= Nyra Williams =

American basketball player (born 1998)

Nyra Cebella Williams (born September 2, 1998) is an American college basketball player for Virginia Commonwealth University (VCU).

== Personal life ==
Nyra was born and raised in Hampton, Virginia. Nyra has a brother and a sister. Her sister's name is Tayloré Williams and her brother's name is Edward Williams III. Nyra's parents are Jacqueline Williams and Edward Williams II. Nyra's mother is a teacher at ECPI University and her father works at Newport News Shipyard.

== AAU ==
Nyra started playing basketball when she was 5 years old for an Amateur Athletic Union (AAU) team called the Baby Widows. Throughout her AAU career Nyra has played for 6 different teams. The Baby Widows, The Black Widows, The Lady Lakers, Norfolk Express, and BWSL Richmond.

In 2014 Nyra won the Battle in the Boro with her AAU team BWSL Richmond.

== High school ==
Nyra went to Bethel High School where she played on the varsity basketball team for 4 years. Nyra was a starter from her freshman year to her senior year.

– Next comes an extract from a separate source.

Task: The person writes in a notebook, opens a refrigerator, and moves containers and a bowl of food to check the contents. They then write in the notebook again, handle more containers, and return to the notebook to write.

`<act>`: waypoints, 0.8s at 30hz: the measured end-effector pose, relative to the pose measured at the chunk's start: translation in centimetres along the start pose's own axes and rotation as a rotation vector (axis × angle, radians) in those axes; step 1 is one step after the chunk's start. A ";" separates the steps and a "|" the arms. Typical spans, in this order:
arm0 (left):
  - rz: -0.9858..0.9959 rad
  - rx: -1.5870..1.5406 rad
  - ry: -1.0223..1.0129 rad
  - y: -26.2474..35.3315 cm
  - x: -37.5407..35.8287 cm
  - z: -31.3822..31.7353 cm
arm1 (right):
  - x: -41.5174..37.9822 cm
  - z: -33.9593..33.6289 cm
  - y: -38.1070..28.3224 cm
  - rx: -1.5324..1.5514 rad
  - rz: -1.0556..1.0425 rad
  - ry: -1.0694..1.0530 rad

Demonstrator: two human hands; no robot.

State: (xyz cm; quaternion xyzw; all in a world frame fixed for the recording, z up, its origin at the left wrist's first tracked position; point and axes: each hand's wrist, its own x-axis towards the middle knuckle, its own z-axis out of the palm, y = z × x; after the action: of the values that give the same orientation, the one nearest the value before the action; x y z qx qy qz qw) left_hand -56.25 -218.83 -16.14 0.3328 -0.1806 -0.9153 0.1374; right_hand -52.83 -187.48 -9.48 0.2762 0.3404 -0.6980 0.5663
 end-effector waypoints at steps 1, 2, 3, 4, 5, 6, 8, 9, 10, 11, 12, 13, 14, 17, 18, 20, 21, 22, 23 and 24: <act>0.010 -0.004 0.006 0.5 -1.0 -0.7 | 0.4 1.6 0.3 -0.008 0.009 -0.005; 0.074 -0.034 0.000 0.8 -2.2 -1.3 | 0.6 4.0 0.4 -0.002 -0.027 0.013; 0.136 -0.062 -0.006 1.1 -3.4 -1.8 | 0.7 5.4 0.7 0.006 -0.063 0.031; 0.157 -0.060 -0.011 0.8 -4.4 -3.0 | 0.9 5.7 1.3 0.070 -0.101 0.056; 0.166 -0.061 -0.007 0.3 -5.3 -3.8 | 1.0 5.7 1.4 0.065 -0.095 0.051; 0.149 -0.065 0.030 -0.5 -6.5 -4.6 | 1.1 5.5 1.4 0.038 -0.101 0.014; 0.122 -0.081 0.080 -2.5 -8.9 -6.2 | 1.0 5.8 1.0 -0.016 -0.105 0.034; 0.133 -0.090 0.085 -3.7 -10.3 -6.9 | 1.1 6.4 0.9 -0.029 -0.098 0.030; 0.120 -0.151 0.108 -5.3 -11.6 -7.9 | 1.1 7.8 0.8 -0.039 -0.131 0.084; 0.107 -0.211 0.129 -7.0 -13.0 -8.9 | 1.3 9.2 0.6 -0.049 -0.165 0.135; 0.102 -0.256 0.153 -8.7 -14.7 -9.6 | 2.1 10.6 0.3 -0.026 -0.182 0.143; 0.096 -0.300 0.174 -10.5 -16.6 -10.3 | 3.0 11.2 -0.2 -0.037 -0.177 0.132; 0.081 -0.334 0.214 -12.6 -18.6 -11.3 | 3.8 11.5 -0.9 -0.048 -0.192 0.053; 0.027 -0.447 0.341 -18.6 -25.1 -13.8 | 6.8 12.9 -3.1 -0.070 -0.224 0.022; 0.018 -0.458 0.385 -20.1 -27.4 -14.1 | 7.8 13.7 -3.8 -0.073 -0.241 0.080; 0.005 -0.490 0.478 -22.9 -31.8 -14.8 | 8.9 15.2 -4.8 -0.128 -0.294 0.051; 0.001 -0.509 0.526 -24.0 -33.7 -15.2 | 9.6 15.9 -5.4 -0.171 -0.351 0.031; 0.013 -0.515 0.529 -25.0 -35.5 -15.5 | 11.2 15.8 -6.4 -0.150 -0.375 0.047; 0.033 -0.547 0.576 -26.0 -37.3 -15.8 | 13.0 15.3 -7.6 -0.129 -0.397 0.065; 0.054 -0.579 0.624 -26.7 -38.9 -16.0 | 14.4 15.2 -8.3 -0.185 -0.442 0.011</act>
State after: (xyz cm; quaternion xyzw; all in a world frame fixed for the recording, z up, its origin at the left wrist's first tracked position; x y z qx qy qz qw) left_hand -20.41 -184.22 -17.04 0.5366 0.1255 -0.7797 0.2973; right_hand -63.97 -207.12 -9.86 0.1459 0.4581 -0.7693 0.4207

In Nyra's freshman year she played 22 games. She averaged 8.1 points per game (ppg), 2.5 rebounds per game (rpg), 3.2 assists per game (apg), and 1.8 steals per game (spg). She scored 178 points for the season.

In Nyra's sophomore year she played 27 games. She averaged 9.3 points per game (ppg), 2.9 rebounds per game (rpg), 4.2 assists per game (apg), and 2.2 steals per game. She scored 252 points for the season.

In Nyra's junior year she played 28 games. She averaged 11.4 points per game (ppg), 4.1 rebounds per game (rpg), 6.2 assists per game (apg), and 3.4 steals per game (spg). She scored 319 points for the season. In Nyra's junior year her team made it to the state championship game.

In Nyra's senior year she played 25 games. She averaged 10.9 points per game (ppg), 5.1 rebounds per game (rpg), 5.6 assists per game (apg), and 3.3 steals per game (spg). In Nyra's senior year she scored 272 points for the season. Nyra scored her 1,000th point and her 500th assist in her senior year.

== College ==
Nyra played for VCU in the position of point guard.

== Career statistics ==

=== College ===

| Year | Team | GP | GS | MPG | FG% | 3P% | FT% | RPG | APG | SPG | BPG | TO | PPG |
| 2016–17 | VCU | 9 | 0 | 2.6 | 0.0 | 0.0 | 0.0 | 0.3 | 0.6 | 0.0 | 0.0 | 0.3 | 0.0 |
| 2017–18 | VCU | 29 | 24 | 29.8 | 36.8 | 23.5 | 77.4 | 3.4 | 3.2 | 1.6 | 0.1 | 2.5 | 5.3 |
| 2018–19 | VCU | 34 | 34 | 29.0 | 37.4 | 26.3 | 64.7 | 3.5 | 3.2 | 1.2 | 0.1 | 1.9 | 3.9 |
| 2019–20 | VCU | 32 | 32 | 31.7 | 28.6 | 16.7 | 60.0 | 3.3 | 3.4 | 1.4 | 0.1 | 2.3 | 2.8 |
| Career |  | 104 | 90 | 27.8 | 34.2 | 22.0 | 67.3 | 3.2 | 3.0 | 1.3 | 0.1 | 2.1 | 3.6 |
Statistics retrieved from Sports-Reference.